* [Exercise instructions]:
Please output the section of the listing below that opens with the line containing "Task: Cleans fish" and closes with the line containing "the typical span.", exactly and with nothing else.
——
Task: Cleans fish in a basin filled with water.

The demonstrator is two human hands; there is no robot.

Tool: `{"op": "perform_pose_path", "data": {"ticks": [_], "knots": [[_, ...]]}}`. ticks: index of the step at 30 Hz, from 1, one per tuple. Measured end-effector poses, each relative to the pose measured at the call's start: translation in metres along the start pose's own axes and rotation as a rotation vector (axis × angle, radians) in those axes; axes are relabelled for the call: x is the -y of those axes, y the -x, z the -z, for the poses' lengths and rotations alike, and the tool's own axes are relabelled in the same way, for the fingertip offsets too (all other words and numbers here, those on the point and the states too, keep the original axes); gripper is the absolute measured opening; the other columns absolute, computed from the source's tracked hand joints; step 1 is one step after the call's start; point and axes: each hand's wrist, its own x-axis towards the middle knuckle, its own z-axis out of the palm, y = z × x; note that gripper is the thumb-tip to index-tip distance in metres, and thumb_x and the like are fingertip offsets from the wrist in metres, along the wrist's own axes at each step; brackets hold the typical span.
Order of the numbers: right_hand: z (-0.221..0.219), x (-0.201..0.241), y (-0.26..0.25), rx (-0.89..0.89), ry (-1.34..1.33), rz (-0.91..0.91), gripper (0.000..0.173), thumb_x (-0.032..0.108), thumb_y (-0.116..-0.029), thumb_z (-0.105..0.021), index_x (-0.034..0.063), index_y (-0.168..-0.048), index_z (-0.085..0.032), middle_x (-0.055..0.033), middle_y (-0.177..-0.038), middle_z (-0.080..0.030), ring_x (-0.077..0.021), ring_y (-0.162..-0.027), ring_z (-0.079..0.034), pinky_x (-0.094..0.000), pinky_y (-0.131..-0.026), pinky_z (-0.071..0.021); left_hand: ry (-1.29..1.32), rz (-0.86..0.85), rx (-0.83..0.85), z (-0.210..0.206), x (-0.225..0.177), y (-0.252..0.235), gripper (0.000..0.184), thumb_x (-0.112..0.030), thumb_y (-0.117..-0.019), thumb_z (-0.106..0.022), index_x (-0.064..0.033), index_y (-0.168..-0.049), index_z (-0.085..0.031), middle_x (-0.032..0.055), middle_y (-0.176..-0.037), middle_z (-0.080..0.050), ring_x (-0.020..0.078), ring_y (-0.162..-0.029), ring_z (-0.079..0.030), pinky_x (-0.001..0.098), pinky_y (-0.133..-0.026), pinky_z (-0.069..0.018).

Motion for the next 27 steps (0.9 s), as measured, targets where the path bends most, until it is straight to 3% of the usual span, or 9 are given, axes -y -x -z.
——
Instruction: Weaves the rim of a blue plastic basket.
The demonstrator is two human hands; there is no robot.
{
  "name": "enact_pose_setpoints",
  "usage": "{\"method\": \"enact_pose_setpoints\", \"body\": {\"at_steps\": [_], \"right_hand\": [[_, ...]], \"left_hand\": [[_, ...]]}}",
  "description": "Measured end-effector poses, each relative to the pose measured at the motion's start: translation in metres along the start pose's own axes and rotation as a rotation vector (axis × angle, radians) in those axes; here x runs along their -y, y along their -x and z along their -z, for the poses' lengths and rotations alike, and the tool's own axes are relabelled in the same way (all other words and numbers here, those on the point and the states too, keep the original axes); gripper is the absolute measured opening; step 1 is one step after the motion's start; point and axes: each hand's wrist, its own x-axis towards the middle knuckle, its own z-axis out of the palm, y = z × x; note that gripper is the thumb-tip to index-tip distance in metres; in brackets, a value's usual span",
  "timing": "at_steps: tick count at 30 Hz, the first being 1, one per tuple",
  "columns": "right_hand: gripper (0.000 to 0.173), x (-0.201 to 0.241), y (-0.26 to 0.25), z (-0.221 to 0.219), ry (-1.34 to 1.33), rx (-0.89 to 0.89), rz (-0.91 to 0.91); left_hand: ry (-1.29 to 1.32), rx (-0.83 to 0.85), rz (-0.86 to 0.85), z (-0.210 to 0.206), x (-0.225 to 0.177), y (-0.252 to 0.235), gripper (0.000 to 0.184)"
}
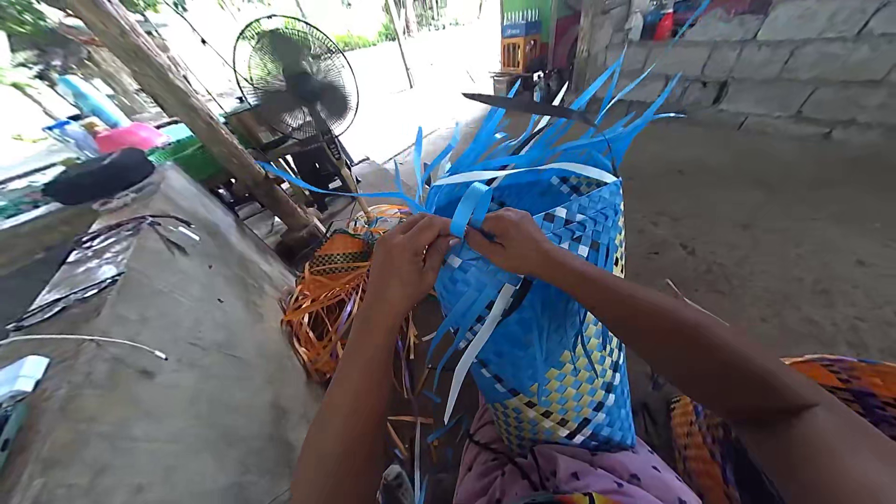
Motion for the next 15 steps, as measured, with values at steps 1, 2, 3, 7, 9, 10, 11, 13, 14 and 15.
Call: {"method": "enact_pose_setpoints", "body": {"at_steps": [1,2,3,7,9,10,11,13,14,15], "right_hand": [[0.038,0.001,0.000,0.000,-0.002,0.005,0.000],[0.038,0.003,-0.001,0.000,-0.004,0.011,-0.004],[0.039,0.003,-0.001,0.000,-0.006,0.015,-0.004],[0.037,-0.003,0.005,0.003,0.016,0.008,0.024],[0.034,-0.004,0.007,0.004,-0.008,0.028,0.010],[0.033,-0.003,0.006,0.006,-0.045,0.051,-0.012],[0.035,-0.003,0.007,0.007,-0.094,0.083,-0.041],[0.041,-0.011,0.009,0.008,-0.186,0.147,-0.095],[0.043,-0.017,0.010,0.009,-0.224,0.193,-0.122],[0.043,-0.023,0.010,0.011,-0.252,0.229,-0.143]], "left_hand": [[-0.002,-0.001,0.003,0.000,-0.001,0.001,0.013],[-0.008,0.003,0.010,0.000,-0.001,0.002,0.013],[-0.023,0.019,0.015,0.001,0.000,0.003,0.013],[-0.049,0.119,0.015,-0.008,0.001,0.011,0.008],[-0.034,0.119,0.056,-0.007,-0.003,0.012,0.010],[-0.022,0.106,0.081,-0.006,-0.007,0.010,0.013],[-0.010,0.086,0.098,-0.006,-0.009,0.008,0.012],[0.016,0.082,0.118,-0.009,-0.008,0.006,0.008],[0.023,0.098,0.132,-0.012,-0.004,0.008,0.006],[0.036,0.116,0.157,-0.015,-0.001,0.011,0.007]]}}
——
* [Solution for this exercise]:
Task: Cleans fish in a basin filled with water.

The demonstrator is two human hands; there is no robot.

Tool: `{"op": "perform_pose_path", "data": {"ticks": [_], "knots": [[_, ...]]}}`. ticks: index of the step at 30 Hz, from 1, one per tuple. Measured end-effector poses, each relative to the pose measured at the call's start: translation in metres along the start pose's own axes and rotation as a rotation vector (axis × angle, radians) in those axes; axes are relabelled for the call: x is the -y of those axes, y the -x, z the -z, for the poses' lengths and rotations alike, and the tool's own axes are relabelled in the same way, for the fingertip offsets too (all other words and numbers here, those on the point and the states too, keep the original axes); gripper is the absolute measured opening; the other columns absolute, computed from the source's tracked hand joints; step 1 is one step after the call's start; point and axes: each hand's wrist, its own x-axis towards the middle knuckle, its own z-axis out of the palm, y = z × x; note that gripper is the thumb-tip to index-tip distance in metres, and thumb_x and the like are fingertip offsets from the wrist in metres, along the wrist's own axes at each step; brackets hold the typical span.

The complete answer has now been given.